▶ **ACTIVITY**
A faithful, complete transcription of the listing is required.
+++ DATA BELOW +++
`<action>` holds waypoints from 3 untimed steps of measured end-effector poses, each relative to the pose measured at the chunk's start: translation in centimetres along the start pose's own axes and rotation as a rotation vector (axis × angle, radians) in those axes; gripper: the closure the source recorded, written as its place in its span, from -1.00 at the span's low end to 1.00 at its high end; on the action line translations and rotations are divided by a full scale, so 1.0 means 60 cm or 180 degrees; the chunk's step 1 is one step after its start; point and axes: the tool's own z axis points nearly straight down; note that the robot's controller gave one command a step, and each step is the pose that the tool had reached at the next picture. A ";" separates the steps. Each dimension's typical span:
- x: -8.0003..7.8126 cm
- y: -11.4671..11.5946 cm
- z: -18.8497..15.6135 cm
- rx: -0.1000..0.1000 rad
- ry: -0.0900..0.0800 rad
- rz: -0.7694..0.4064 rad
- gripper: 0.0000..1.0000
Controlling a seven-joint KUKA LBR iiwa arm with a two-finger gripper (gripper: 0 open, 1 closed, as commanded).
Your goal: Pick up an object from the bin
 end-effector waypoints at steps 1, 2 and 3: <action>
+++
▶ **ANSWER BOX**
`<action>` holds waypoints from 3 untimed steps of measured end-effector poses, each relative to the pose measured at the chunk's start: translation in centimetres along the start pose's own axes and rotation as a rotation vector (axis × angle, radians) in those axes; gripper: the closure the source recorded, written as its place in its span, from -1.00 at the span's low end to 1.00 at its high end; on the action line translations and rotations are divided by a full scale, so 1.0 means 60 cm or 180 degrees; the chunk's step 1 is one step after its start; point and axes: the tool's own z axis points nearly straight down; note that the robot's controller gave one command a step, and each step is the pose that the tool had reached at the next picture. A ";" separates the steps. Each dimension's typical span:
- x: -8.0003..7.8126 cm
- y: -11.4671..11.5946 cm
- z: -18.8497..15.6135 cm
- rx: -0.1000..0.1000 rad
- ry: -0.0900..0.0800 rad
- rz: -0.7694..0.4064 rad
- gripper: 0.0000..1.0000
Controlling a seven-joint KUKA LBR iiwa arm with a two-finger gripper (gripper: 0 open, 1 closed, as commanded).
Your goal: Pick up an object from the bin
 end-effector waypoints at steps 1, 2 and 3: <action>

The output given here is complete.